Purpose: The purpose of the presented PIPAVIR (persistent infections with human papillomaviruses; http://www.pipavir.com ) subanalysis is to assess the performance of high-risk (hr) HPV-DNA genotyping as a method of primary cervical cancer screening and triage of HPV positive women to colposcopy compared to liquid-based cytology (LBC) in an urban female population.
Methods: Women, aged 30-60, provided cervicovaginal samples at the Family-Planning Centre, Hippokratio Hospital of Thessaloniki, Greece, and the Department of Gynecology and Obstetrics in Mare Klinikum, Kiel, Germany. Cytology and HPV genotyping was performed using LBC and HPV Multiplex Genotyping (MPG), respectively. Women positive for cytology [atypical squamous cells of undetermined significance (ASC-US) or worse] or hrHPV were referred for colposcopy.
Results: Among 1723/1762 women included in the final analysis, hrHPV and HPV16/18 prevalence was 17.7 and 9.6%, respectively.
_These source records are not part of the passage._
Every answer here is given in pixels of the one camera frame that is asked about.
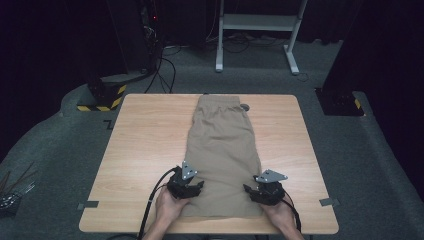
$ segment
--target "khaki pants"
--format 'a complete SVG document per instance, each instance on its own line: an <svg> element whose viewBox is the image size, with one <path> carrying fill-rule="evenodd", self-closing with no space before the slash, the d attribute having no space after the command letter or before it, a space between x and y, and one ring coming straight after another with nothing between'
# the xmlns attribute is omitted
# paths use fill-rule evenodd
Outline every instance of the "khaki pants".
<svg viewBox="0 0 424 240"><path fill-rule="evenodd" d="M192 184L205 183L182 216L261 215L262 210L243 188L243 184L257 185L253 175L261 174L261 163L252 125L237 96L199 98L185 157L198 171Z"/></svg>

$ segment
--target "black wall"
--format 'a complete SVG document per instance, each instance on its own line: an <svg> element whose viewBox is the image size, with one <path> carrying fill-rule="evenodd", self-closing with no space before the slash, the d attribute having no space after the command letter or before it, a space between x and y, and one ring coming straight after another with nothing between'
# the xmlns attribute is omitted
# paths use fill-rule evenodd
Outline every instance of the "black wall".
<svg viewBox="0 0 424 240"><path fill-rule="evenodd" d="M389 17L360 88L424 200L424 7L412 0L385 4L391 4Z"/></svg>
<svg viewBox="0 0 424 240"><path fill-rule="evenodd" d="M414 0L364 1L323 89L364 91L397 160L424 199L424 23Z"/></svg>
<svg viewBox="0 0 424 240"><path fill-rule="evenodd" d="M0 161L29 129L59 111L66 93L84 84L51 9L47 2L0 3Z"/></svg>

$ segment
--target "hazard tape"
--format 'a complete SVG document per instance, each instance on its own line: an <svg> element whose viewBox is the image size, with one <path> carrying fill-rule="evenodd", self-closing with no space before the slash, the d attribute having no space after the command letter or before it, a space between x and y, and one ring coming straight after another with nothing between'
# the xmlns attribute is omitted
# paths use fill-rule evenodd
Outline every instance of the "hazard tape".
<svg viewBox="0 0 424 240"><path fill-rule="evenodd" d="M126 85L120 87L117 91L116 96L111 99L111 104L110 106L104 106L104 105L77 105L78 110L82 111L82 112L90 112L90 111L102 111L102 112L107 112L107 111L113 111L116 108L118 108L119 103L121 103L122 100L122 95L124 94L124 91L126 89Z"/></svg>

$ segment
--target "gray floor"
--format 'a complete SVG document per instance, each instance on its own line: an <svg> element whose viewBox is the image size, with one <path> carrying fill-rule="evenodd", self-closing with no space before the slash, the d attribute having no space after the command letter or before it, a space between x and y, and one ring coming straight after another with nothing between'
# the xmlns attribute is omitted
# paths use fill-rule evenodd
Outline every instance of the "gray floor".
<svg viewBox="0 0 424 240"><path fill-rule="evenodd" d="M222 73L215 72L215 51L183 48L172 54L179 48L170 48L165 55L177 70L174 93L292 94L298 98L329 195L340 201L334 208L339 232L314 239L424 239L423 203L388 147L365 94L354 93L366 112L364 117L322 113L314 88L322 86L339 47L319 41L297 43L299 76L290 74L281 44L225 52ZM161 74L168 82L171 70L164 62ZM150 79L129 84L125 94L144 92ZM0 219L1 240L94 240L114 235L83 233L78 227L82 215L78 203L88 198L112 132L104 120L114 122L119 113L119 109L77 111L84 88L69 92L58 113L22 137L0 166L0 177L12 171L10 181L31 162L32 170L38 171L26 182L36 180L36 186L23 197L16 216ZM162 92L156 79L149 93Z"/></svg>

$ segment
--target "black equipment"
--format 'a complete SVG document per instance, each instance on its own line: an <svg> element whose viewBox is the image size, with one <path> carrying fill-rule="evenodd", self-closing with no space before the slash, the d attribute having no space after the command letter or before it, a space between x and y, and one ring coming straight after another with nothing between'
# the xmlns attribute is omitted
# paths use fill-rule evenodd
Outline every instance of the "black equipment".
<svg viewBox="0 0 424 240"><path fill-rule="evenodd" d="M283 189L283 185L278 182L280 180L286 180L288 177L268 169L265 170L260 176L254 175L253 178L257 183L259 183L258 190L252 190L251 187L243 184L244 190L249 193L250 199L254 202L268 206L275 206L279 202L287 204L287 206L290 207L294 214L297 230L299 230L299 232L302 232L302 223L300 222L299 213L294 208L294 203L292 205L283 199L285 195L287 195L290 200L291 197Z"/></svg>

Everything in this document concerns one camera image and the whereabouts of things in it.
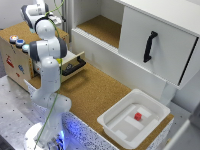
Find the cabinet door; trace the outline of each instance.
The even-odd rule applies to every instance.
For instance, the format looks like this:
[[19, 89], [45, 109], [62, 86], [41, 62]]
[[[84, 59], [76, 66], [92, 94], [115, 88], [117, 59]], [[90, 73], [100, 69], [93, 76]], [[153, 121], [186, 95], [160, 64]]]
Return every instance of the cabinet door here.
[[[151, 32], [151, 59], [144, 63], [144, 54]], [[125, 7], [119, 53], [148, 71], [178, 85], [196, 37], [166, 23]]]

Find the black handle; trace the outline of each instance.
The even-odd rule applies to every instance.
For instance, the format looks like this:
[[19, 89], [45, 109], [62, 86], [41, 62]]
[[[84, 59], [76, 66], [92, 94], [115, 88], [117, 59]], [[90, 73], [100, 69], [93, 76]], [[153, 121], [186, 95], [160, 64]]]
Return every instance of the black handle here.
[[152, 40], [156, 36], [158, 36], [158, 33], [152, 31], [151, 35], [149, 36], [149, 39], [147, 41], [146, 50], [145, 50], [145, 53], [144, 53], [144, 63], [148, 62], [151, 59], [151, 56], [149, 54], [150, 54], [150, 51], [151, 51]]
[[77, 57], [77, 61], [79, 62], [78, 65], [74, 66], [73, 68], [63, 70], [62, 75], [68, 76], [68, 75], [72, 74], [73, 72], [75, 72], [76, 70], [80, 69], [81, 67], [85, 66], [85, 64], [86, 64], [86, 62], [83, 59], [81, 59], [80, 56]]

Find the robotic arm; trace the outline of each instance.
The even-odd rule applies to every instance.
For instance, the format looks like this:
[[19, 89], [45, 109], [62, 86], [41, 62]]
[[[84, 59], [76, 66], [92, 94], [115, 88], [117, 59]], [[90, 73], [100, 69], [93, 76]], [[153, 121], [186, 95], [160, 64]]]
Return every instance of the robotic arm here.
[[48, 16], [45, 16], [49, 12], [47, 4], [43, 0], [34, 0], [33, 3], [33, 5], [23, 6], [21, 15], [31, 31], [36, 32], [42, 39], [41, 41], [31, 42], [27, 49], [27, 53], [33, 60], [41, 62], [41, 88], [31, 95], [31, 99], [37, 105], [47, 108], [46, 126], [43, 125], [35, 137], [36, 141], [39, 140], [37, 146], [39, 150], [47, 148], [48, 143], [56, 139], [57, 135], [63, 130], [62, 113], [70, 110], [71, 100], [54, 93], [60, 88], [61, 84], [60, 68], [56, 59], [64, 58], [67, 55], [66, 43], [55, 36], [55, 27], [49, 21]]

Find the drawer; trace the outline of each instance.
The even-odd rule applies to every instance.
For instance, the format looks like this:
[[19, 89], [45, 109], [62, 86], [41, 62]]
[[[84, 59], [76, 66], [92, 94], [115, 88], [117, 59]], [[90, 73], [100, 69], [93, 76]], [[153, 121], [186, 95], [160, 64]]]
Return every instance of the drawer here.
[[[149, 48], [151, 59], [144, 63], [147, 41], [152, 31], [158, 35], [152, 39]], [[196, 39], [191, 34], [125, 7], [119, 54], [178, 85]]]
[[[65, 58], [63, 58], [62, 70], [69, 71], [70, 69], [72, 69], [73, 67], [76, 67], [77, 65], [80, 66], [81, 64], [77, 61], [78, 58], [81, 58], [82, 60], [84, 60], [85, 53], [81, 52], [78, 55], [75, 55], [72, 52], [68, 51], [67, 56]], [[33, 67], [34, 67], [34, 70], [40, 74], [40, 70], [41, 70], [40, 62], [33, 61]], [[66, 81], [73, 75], [77, 74], [78, 72], [83, 70], [83, 68], [84, 68], [83, 66], [82, 67], [80, 66], [80, 68], [78, 70], [74, 71], [73, 73], [70, 73], [69, 75], [66, 75], [66, 76], [62, 76], [62, 82]]]

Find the red block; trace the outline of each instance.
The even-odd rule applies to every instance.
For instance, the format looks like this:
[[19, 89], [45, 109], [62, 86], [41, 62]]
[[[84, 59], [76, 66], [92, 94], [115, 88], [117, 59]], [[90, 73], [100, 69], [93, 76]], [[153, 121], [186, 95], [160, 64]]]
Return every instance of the red block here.
[[134, 118], [135, 118], [135, 120], [140, 121], [142, 118], [142, 114], [136, 113]]

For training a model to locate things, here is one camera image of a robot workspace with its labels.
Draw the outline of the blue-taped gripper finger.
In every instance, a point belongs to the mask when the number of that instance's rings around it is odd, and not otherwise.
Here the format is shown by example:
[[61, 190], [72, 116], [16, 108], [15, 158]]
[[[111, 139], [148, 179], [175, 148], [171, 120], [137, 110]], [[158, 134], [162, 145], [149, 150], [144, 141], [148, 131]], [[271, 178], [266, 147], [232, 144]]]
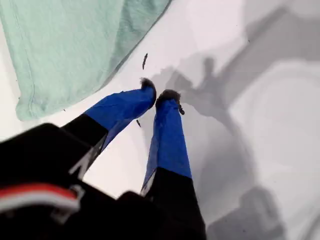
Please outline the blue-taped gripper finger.
[[181, 116], [180, 94], [167, 89], [155, 103], [142, 194], [187, 225], [202, 225]]
[[152, 108], [156, 96], [154, 83], [142, 78], [139, 89], [108, 95], [64, 125], [66, 132], [90, 146], [89, 153], [76, 162], [69, 173], [83, 176], [122, 130]]
Cytology was ASCUS or worse in 7.6%. Cervical Intraepithelial Neoplasia grade 2 or worse (CIN2+) was detected in 28 women (1.6%). Sensitivity of cytology (ASCUS or worse) and HPV DNA testing for the detection of CIN2+ was 50.0 and 100%, and specificity was 94.49 and 85.49%, respectively. The screening approach according to which only women positive for HPV16/18 and for hrHPV(non16/18) with ASCUS or worse were referred to colposcopy presented 78.57% sensitivity and 13.17% positive predictive value (PPV).
Conclusions: HPV testing represents a more sensitive methodology for primary cervical cancer screening compared to cytology. For triage of HPV positive women to colposcopy, partial HPV genotyping offers better sensitivity than cytology, at the cost of higher number of colposcopies.
Keywords: Cervical cancer screening; HPV DNA testing; HPV genotyping; Human papillomavirus; Liquid-based cytology; Secondary cervical cancer prevention.